▶ _RECORDS PROVIDED_
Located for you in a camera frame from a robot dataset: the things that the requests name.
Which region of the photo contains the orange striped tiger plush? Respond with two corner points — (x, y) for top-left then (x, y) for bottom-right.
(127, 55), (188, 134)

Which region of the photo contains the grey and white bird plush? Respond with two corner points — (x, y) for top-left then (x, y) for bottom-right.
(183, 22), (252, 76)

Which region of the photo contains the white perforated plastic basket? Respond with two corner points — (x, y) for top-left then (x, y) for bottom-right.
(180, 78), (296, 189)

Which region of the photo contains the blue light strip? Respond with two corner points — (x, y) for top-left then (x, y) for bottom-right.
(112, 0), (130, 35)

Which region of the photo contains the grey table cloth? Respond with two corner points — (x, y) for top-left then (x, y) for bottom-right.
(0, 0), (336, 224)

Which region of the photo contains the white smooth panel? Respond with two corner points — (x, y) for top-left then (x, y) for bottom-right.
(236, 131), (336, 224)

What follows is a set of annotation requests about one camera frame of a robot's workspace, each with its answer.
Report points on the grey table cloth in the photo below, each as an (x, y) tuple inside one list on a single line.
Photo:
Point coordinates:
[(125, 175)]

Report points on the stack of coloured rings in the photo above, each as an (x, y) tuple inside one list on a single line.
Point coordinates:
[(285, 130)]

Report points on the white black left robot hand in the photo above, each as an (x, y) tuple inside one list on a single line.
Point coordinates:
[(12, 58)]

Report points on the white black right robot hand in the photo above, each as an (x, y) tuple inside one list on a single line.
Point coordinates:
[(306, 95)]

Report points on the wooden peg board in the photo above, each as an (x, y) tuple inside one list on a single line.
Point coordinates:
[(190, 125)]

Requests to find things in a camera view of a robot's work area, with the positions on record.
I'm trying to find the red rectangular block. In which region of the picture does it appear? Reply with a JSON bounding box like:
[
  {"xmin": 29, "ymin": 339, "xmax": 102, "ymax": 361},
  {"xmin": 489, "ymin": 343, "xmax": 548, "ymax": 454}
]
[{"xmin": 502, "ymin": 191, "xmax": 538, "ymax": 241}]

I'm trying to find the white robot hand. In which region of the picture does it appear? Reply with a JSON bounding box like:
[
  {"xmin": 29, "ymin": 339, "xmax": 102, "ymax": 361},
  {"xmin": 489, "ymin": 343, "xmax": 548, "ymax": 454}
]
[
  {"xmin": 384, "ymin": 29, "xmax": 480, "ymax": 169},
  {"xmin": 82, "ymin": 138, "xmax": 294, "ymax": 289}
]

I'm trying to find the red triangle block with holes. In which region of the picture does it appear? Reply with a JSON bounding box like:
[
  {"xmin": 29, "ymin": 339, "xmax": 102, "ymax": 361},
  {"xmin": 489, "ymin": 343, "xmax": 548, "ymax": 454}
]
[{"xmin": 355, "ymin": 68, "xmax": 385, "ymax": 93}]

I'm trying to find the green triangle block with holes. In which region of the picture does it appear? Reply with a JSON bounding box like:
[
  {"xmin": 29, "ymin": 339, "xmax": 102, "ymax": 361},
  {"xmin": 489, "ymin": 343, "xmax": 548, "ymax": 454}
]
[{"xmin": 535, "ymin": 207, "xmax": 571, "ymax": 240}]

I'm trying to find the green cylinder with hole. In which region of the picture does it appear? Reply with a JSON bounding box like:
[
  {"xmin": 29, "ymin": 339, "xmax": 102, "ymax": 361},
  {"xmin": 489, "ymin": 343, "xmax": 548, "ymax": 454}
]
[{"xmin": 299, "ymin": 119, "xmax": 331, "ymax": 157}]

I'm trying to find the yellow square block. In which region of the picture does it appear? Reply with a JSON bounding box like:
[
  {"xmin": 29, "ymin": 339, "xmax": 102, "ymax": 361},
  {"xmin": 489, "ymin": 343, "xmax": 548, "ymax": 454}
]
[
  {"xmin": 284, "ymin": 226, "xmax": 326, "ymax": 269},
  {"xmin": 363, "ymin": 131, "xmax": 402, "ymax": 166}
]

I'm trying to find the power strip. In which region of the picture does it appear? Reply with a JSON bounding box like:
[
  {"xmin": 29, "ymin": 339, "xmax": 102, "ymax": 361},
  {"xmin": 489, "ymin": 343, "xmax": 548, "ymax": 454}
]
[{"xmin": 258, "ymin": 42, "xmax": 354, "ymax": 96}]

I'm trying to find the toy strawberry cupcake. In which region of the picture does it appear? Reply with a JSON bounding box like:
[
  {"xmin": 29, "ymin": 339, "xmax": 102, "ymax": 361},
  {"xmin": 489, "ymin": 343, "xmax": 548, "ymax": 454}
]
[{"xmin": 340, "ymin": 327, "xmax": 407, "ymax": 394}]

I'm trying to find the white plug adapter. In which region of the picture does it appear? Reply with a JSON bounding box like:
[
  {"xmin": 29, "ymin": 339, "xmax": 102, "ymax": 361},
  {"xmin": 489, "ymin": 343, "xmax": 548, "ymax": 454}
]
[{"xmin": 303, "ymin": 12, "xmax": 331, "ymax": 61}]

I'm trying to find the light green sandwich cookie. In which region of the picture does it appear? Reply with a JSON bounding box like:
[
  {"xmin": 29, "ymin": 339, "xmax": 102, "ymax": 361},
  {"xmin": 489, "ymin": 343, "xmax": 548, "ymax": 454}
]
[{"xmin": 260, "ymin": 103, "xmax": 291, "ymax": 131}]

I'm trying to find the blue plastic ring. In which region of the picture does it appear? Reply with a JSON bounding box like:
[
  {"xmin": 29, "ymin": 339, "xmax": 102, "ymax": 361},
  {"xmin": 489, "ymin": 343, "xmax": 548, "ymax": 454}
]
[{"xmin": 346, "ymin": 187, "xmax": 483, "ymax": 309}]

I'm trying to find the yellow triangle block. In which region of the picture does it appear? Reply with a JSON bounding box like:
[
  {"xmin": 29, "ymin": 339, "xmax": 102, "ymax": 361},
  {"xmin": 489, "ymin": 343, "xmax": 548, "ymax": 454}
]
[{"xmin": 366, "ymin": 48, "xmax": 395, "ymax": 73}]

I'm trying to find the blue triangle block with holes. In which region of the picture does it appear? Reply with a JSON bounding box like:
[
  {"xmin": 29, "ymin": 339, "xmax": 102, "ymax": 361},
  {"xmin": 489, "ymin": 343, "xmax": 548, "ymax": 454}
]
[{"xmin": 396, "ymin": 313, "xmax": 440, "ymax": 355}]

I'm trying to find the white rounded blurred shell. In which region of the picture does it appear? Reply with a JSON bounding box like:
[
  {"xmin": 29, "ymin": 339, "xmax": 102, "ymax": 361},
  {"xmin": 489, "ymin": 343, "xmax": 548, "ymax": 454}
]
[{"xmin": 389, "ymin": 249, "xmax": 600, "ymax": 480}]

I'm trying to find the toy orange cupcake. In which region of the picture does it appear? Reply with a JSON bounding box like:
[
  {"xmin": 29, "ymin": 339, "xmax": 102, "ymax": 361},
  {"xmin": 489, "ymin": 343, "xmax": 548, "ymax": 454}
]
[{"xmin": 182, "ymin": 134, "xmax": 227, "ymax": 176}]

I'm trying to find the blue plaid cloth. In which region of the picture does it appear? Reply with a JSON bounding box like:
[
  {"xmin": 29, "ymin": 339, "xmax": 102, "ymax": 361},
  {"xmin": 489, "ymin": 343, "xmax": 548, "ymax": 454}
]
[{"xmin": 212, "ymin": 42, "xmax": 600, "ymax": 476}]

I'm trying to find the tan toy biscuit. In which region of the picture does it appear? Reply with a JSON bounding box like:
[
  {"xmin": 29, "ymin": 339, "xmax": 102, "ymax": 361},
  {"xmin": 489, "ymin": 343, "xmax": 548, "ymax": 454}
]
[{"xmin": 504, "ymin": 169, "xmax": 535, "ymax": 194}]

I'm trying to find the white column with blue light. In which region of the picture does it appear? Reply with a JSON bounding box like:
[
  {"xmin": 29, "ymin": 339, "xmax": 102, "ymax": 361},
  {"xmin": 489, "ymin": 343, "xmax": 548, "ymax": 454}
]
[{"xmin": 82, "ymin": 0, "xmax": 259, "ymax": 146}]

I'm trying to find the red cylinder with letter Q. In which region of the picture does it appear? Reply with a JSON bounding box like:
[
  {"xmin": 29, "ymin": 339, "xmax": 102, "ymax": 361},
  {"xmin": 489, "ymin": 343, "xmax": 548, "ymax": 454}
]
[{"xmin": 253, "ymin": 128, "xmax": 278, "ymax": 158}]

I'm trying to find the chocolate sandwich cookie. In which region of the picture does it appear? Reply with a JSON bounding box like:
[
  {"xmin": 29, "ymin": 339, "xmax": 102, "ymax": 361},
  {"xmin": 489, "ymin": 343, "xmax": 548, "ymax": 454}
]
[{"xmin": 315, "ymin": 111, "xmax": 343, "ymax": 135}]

▶ _EXERCISE REQUIREMENTS_
Every line from the one with "I'm trying to find the chocolate" through the last line of the records above should be returned exactly, please, and no others.

▶ _RESPONSE BOX_
I'm trying to find the chocolate sandwich cookie. In which region of the picture does it appear? Reply with a JSON bounding box like:
[
  {"xmin": 29, "ymin": 339, "xmax": 102, "ymax": 361},
  {"xmin": 489, "ymin": 343, "xmax": 548, "ymax": 454}
]
[{"xmin": 315, "ymin": 111, "xmax": 343, "ymax": 135}]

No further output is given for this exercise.